Epidemiologically, HIV is extremely interesting because it flies in the face of what the CDC previously believed about epidemics - namely that the flourished among the poor, uneducated, malnourished, marginalized, etc. This was/is an epidemic that was flourishing among wealthier, generally more educated, more privileged people. Thus was born the notion of "pandemics" or intersecting epidemics and a recognition of how truly deadly things like homophobia are in fueling epidemics.

Most people think of gay men when I talk about HIV, which leaves lesbians feeling "safe" and not touched the same way. But rates of breast cancer are astronomically higher among lesbians compared to straight women - as are rates of substance and alcohol abuse, suicide, etc. Narrow-minded straight people will say that the increased use of alcohol, tobacco, drugs, etc. are just another consequence of their "evil ways" - and never take responsibility for fact that medicating and self abuse are ways that people respond to be treated as second class, unvalued and under-valued citizens. The straight community's treatment of gay people is probably the largest "leison" of the gay community - and why in the course of coming out, at least for a spell, many gay and lesbian people turn to separatism from the straight community in order to heal from the toxic affects of judgment and rejection.

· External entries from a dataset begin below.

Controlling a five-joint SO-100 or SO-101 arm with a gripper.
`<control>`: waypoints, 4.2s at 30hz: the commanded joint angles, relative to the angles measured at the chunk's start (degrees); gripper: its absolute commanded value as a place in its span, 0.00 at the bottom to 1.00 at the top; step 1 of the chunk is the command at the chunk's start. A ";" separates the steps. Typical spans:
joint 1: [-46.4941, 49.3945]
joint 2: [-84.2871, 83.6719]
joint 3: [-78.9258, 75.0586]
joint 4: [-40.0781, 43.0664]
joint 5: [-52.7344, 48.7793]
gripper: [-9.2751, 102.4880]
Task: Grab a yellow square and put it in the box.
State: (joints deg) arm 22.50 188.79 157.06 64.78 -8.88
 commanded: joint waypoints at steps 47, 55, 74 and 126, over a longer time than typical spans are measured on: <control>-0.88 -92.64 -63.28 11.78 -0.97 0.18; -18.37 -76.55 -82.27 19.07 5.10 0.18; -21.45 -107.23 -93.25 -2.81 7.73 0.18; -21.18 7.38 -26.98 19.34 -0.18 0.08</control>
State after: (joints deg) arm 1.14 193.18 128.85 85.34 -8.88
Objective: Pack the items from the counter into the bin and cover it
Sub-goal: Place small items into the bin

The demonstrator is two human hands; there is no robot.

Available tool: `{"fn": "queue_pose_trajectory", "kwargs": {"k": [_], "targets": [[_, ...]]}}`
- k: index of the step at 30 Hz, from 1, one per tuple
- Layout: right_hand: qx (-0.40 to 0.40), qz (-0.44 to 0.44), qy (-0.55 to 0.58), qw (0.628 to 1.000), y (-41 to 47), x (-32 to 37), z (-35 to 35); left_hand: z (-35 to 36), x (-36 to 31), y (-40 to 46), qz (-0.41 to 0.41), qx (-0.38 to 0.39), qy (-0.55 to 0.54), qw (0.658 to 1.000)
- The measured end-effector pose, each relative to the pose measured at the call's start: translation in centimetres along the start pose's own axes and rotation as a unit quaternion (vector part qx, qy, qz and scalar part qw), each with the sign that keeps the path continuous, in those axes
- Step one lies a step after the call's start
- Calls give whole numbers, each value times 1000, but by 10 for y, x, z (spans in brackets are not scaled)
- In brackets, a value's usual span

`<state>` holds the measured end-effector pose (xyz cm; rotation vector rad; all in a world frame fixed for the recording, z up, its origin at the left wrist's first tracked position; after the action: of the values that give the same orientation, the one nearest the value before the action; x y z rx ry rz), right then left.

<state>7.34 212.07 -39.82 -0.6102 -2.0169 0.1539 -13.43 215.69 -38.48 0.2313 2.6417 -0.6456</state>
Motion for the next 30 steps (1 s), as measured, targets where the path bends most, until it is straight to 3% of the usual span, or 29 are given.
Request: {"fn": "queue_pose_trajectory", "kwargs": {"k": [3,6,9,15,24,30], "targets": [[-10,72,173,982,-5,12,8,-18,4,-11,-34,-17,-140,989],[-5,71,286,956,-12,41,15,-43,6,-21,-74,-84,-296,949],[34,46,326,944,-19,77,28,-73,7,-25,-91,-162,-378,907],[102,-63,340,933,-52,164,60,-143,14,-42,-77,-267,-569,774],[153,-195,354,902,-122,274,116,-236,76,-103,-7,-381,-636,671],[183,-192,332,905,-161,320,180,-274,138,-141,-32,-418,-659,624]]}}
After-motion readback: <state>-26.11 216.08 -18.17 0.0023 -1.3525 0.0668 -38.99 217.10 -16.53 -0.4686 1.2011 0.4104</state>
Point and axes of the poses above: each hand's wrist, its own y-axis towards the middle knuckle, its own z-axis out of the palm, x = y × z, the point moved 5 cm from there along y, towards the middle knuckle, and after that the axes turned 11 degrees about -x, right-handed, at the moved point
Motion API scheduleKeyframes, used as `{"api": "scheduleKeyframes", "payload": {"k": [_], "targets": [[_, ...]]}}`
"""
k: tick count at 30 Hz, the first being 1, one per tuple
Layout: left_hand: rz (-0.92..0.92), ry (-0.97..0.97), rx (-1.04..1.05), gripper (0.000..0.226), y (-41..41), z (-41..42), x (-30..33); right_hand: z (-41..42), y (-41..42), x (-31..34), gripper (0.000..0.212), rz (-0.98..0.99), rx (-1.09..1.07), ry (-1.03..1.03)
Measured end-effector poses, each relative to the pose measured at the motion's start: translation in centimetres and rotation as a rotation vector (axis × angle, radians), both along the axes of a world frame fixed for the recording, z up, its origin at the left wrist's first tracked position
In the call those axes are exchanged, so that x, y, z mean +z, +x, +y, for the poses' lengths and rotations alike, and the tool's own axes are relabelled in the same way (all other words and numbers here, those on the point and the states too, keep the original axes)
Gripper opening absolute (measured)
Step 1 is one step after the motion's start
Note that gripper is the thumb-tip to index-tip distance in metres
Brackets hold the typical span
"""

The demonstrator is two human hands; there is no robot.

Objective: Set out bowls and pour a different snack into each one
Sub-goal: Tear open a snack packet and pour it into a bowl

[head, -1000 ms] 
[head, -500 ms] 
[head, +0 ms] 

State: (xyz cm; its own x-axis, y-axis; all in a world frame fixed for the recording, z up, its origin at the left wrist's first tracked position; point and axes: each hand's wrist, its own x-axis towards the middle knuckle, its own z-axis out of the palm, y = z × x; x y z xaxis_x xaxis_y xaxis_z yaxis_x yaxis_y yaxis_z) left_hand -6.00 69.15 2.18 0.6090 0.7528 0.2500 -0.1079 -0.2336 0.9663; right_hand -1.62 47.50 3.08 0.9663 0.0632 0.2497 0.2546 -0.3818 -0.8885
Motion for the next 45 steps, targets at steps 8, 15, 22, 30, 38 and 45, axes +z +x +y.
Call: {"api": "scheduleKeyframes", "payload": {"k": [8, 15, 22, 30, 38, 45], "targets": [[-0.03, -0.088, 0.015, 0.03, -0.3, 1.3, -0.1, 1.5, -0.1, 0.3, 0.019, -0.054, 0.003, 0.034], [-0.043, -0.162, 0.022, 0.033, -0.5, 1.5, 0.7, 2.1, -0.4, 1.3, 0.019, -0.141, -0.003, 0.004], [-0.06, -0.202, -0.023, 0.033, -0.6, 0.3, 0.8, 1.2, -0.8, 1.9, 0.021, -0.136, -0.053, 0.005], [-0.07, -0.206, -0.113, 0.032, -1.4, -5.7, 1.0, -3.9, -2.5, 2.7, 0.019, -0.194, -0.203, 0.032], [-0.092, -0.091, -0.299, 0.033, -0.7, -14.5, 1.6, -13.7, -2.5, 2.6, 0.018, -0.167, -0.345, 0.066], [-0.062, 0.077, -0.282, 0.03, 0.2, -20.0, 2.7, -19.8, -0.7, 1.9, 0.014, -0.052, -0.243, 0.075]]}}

Anyways.. I digress. I liked both movies. You ARE brave and it's good you're inspired to be even braver - because that's your true nature and as you embrace it you heal!

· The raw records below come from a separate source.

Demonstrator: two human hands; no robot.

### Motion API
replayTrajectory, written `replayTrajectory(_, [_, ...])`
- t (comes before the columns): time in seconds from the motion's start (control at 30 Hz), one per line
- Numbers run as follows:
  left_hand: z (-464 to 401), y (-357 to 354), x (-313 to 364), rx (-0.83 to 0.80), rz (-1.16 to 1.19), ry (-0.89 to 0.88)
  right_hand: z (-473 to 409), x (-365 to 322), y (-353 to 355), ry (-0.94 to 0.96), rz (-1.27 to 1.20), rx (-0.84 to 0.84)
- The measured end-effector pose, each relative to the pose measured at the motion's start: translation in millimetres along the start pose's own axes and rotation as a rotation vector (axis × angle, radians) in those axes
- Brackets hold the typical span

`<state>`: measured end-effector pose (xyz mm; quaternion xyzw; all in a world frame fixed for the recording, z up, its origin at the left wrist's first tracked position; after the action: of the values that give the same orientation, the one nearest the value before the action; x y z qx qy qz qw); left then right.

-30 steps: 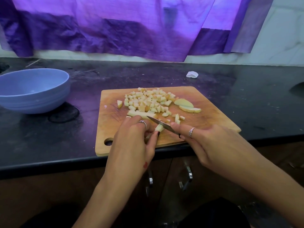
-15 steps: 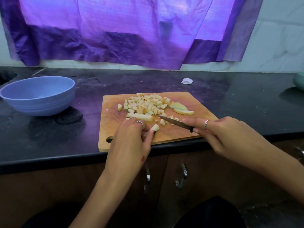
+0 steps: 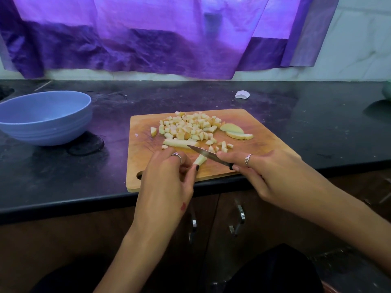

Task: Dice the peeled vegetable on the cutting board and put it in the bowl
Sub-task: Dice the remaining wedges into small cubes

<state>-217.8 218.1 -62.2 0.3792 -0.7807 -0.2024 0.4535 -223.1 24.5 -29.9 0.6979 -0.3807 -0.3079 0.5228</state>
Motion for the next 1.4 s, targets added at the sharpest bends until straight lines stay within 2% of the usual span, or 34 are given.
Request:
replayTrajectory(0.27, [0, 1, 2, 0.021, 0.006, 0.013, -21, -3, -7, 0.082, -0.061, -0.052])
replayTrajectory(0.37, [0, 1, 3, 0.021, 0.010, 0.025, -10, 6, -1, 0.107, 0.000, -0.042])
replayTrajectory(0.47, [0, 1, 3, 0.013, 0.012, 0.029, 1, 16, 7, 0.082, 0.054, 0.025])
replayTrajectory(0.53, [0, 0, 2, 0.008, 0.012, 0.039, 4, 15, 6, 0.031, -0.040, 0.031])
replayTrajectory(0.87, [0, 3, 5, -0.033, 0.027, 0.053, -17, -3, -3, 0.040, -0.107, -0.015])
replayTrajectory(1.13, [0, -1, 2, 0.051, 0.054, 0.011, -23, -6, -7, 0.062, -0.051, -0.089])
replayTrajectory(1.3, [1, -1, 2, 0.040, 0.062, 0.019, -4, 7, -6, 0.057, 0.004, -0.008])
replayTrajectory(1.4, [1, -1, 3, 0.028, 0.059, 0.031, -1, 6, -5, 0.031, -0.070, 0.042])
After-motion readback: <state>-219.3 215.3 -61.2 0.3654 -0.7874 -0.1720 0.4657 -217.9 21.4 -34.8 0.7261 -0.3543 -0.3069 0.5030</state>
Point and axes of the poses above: each hand's wrist, its own z-axis away from the middle knuckle, its own y-axis out of the back of the hand, x = y × z, the point moved 1 cm from there along -z, towards the middle knuckle, and after that the axes turned 3 degrees about y, right-handed, at the moved point
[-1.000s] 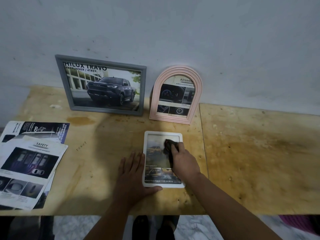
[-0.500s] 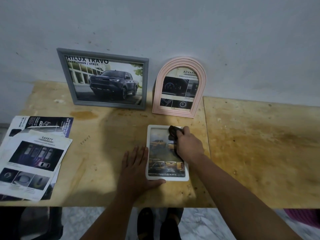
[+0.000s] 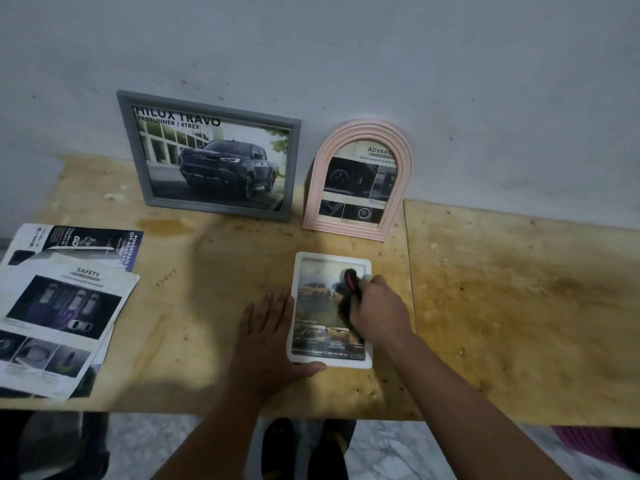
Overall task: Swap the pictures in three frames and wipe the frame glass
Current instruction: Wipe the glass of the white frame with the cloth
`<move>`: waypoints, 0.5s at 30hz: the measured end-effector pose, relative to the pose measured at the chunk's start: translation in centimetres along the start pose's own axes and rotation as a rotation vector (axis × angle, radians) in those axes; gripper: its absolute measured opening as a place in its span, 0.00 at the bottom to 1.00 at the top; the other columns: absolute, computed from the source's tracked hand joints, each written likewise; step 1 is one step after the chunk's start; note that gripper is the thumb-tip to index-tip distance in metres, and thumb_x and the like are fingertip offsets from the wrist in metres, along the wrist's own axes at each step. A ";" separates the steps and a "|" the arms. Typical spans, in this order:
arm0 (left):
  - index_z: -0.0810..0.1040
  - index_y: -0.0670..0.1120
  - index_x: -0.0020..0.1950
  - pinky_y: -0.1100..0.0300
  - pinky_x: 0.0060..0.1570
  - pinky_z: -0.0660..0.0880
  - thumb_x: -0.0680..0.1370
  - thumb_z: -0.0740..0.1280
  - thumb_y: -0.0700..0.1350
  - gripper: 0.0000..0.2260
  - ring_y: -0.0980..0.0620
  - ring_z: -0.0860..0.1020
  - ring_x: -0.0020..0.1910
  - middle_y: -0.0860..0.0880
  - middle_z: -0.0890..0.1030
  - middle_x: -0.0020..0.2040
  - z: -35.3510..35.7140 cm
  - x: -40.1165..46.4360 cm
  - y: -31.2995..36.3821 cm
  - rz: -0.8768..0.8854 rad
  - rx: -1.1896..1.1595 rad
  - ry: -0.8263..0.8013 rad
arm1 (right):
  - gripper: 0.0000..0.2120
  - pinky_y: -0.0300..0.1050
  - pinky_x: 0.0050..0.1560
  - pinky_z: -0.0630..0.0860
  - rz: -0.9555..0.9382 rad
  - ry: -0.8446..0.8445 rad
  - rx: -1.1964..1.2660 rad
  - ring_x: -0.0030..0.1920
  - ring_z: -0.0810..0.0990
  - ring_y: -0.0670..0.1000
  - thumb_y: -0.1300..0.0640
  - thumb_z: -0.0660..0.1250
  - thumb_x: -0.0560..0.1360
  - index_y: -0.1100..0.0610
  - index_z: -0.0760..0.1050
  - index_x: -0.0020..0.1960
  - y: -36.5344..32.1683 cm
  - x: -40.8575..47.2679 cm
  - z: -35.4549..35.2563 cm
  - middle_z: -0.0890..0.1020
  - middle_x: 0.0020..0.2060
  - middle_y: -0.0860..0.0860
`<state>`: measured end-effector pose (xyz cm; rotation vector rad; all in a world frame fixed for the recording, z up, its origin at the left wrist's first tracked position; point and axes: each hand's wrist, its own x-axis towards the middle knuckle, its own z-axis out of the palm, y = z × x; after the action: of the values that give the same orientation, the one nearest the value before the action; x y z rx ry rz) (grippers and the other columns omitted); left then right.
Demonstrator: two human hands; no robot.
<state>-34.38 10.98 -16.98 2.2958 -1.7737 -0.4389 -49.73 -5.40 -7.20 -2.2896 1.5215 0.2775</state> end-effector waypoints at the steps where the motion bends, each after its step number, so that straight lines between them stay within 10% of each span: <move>1: 0.61 0.43 0.82 0.36 0.78 0.54 0.63 0.58 0.85 0.60 0.42 0.59 0.82 0.44 0.63 0.82 -0.1 0.0 0.0 -0.003 0.005 -0.003 | 0.14 0.52 0.40 0.77 0.008 0.016 -0.025 0.45 0.81 0.61 0.53 0.62 0.80 0.59 0.77 0.61 -0.3 0.9 -0.5 0.73 0.55 0.56; 15: 0.62 0.42 0.82 0.36 0.78 0.53 0.64 0.60 0.84 0.60 0.42 0.59 0.82 0.44 0.64 0.82 -0.2 -0.2 -0.1 0.018 0.004 0.026 | 0.12 0.49 0.49 0.80 0.166 -0.293 0.071 0.51 0.82 0.56 0.55 0.66 0.79 0.61 0.76 0.59 -2.5 -2.9 -0.3 0.81 0.52 0.56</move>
<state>-34.27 11.17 -16.85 2.2753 -1.7836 -0.4012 -48.62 -2.19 -5.39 -1.9693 1.5407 0.5679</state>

just me - titration said...

zu how did you get to be so educational! Thank you for sharing all this. Good added perspective.

Anonymous said...

very cool comments by zuzu... loved how she said being brave is your true nature - it is!!! i love the question that you figured out while talking to L... i could have told you the same thing she said... i'm glad she helped give voice to a great question in this process... what's the focus? what's the goal? (you and I had this conversation when we talked about do you really want to date a bunch of people or are you looking for a committed relationship - in the long-run?) because we can often be looking at one thing when what we really want is something else. J

Anonymous said...

the whole "i could have told you the same thing l said" means I could've seen myself giving that same example! (not I could've told you THAT!)